Our fruit bowl is getting more adventures. Early this new year, we have custard apple, passion fruit, mangoes, kiwi, several types of citrus fruits such as lemon, lime orange, grapefruit and nectarine.
We also have persimmon, which is apparently also called Sharon fruit. Its scientific name is Diospyros Kaki. This fruit is often seedless and sweet. It can be eaten as a whole fruit; there is no need to peel it (but you can of course, if you wanted to.)
Sharon fruit can be eaten fresh, or cooked (in a pie) and even preserved.
Its orange colouring shouts richness in beta carotene and it is actually is a good source.
Pomelo is called suha in Tagalog and dogmon in Ilocano.
It is 3 to 4 times the size of a grapefruit and can be as big as a melon. In fact pomelo is the largest citrus fruit that it has acquired a scientific name of citrus maxima or citrus grandis.
Pomelo is closely related to the grapefruit, but I actually prefer suha as I find grapefruit can be rather bitter.
The pomelo tree can grow really tall and when it flowers, the little cluster of white blossoms has the most fragrant smell.
Pomelo is rich in vitamin C. Really juicy and when fully ripen in the tree, it can be very sweet.
But I actually love a pomelo that it still just before it truly ripen. I love the slight sour taste which a little sprinkle of salt will activate the salivary gland. Just thinking of this now makes my mouth water. Actually I prefer when the flesh of the pomelo is left to steep in a dish of slightly salty vinegar. Delicious.
Suha, photo by Ruben Ortega
The juicy flesh here is pink but suha can also be yellowish white.
When we were both still gainfully employed, 😉 it was hard to maintain our fairly long back garden, where the lawn must be mowed, the bushes regularly trimmed, the pond life fed, the garden furniture repaired, etc., the list went on. We, therefore, paved over parts of it, but still kept some smaller flower& plant beds and a good size lawn.
A good idea in any size garden is to use plant pots or troughs to grow plants, flowers and vegetables.
Some of the larger pots are fitted with small wheels (like castors) on the base.
This means that we can easily move large plants, such as the tomato plants, to follow the sun as it moves, to maximise exposure to the light and heat.
This spring, and as in previous years, Jean & I decided to try and grow some tomato plants in three of our large pots. Tomatoes are quite inexpensive and plentifully sold in shops and supermarket during the summer, but growing your own has its own reward. You can be sure of the freshness and they seem to taste better 🙂
This year’s weather has been mixed in London & SE England.

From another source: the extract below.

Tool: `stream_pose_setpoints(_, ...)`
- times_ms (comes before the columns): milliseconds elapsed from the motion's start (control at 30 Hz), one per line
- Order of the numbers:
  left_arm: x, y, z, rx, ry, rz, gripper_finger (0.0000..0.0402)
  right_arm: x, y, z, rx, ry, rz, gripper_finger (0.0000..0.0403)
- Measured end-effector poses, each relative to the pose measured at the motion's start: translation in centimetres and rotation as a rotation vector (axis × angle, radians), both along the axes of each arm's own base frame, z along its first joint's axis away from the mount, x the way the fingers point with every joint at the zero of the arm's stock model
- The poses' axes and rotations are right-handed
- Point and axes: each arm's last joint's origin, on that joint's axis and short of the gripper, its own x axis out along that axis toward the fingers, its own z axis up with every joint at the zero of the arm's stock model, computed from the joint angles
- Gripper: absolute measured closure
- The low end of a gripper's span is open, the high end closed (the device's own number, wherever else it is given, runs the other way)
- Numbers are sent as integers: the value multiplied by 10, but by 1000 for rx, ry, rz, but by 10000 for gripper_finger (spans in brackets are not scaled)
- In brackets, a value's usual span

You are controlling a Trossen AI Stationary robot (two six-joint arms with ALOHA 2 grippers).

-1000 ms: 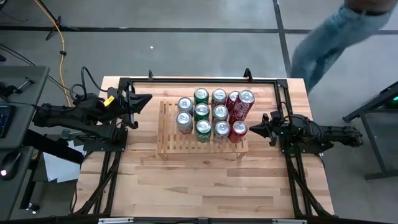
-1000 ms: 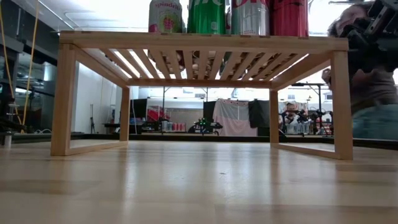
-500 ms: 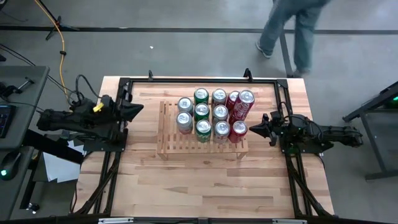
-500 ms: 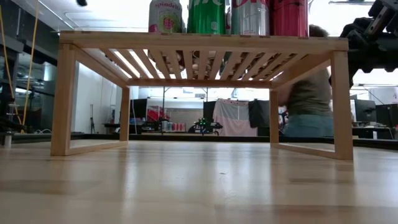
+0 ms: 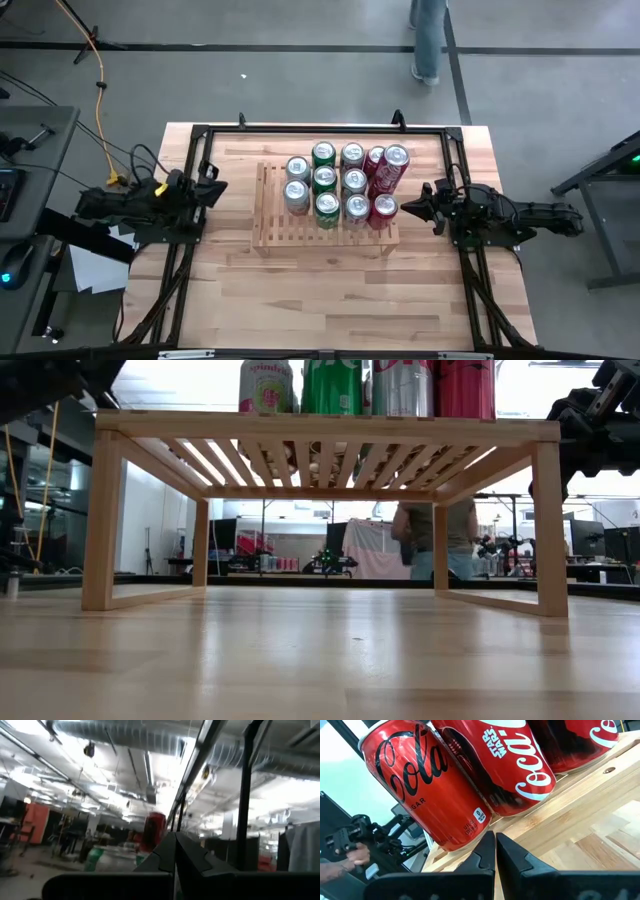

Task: Place canned beverage on shelf
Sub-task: Return to Home Position

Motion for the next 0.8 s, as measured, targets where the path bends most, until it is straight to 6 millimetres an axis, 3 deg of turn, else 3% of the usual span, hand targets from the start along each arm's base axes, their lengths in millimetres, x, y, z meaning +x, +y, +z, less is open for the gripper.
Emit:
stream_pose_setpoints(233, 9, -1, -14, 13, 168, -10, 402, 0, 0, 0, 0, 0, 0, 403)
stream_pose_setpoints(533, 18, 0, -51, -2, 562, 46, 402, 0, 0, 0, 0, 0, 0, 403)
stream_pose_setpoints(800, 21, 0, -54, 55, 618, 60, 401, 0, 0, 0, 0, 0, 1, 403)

A rarely frozen and wet winter was followed by rain alternating with hot sunny days in summer, extending well into September. This combination has resulted in a nice crop of tomatoes. some have ripened and hopefully the others will soon as well.
Our two potted small apple trees have produced their ripe fruit nearly a month early this year.
They are ‘Jonagold’ apples, which are sweet and a little bitter to taste but simply delicious.
We found that If you have two potted apple trees, keep them near each other in order to get at least one good crop, this helps cross fertilisation from the bees etc.
We find each year that one tree produces more apples than the other.
However, this year both tree have a lot of apples, thanks to the weather.
We have one potted Conference variety pear tree, near the end of the garden, and as with the apple trees we also need to get another one as this lonely tree only produces a pair of pears each year.
Our wild blackberry bush has also produce a bounty of berries this year too!
We wonder if this year’s winter will be cold and wet again. Snow has not fallen to settle on the ground here in nearly the last two years, much to our grandson’s disappointment who is wishing of building a snowman in the garden!
Dalanghita is a Filipino word adapted from the Spanish naranjita, which mean small orange. The scientific name for this dalanghita is Citrus Nobilis.
Dalanghita is really juicy, perfect for the often hot weather in the Philippines.
There is another variety of this citrus fruit which is called dalandan, scientific name is Citrus Aurantium.
Most Filipinos would probably find it hard to tell a dalanghita from a dalandan. These fruits are so similar, they can be often interchanged. I supposed you can tell one from the other by their size and sometimes, the texture of their peels.
Dalanghita is smaller with smooth outer skin while dalandan is definitely bigger and has a thicker and pimply or pronounced pores.
Whiles growing up in Marag, we had a dalandan tree which grew so big in our side yard (garden). During fruiting season, the citrus tree was laden with fruits that the lower branches touched the ground.
It was a joy to eat the fruits straight from the tree. When it is still young, it can be sour and that is when we had to eat it with a bit of salt. But when it is ripe, it is so refreshingly sweet.
Our tree was much admired by the whole neighbourhood of Marag.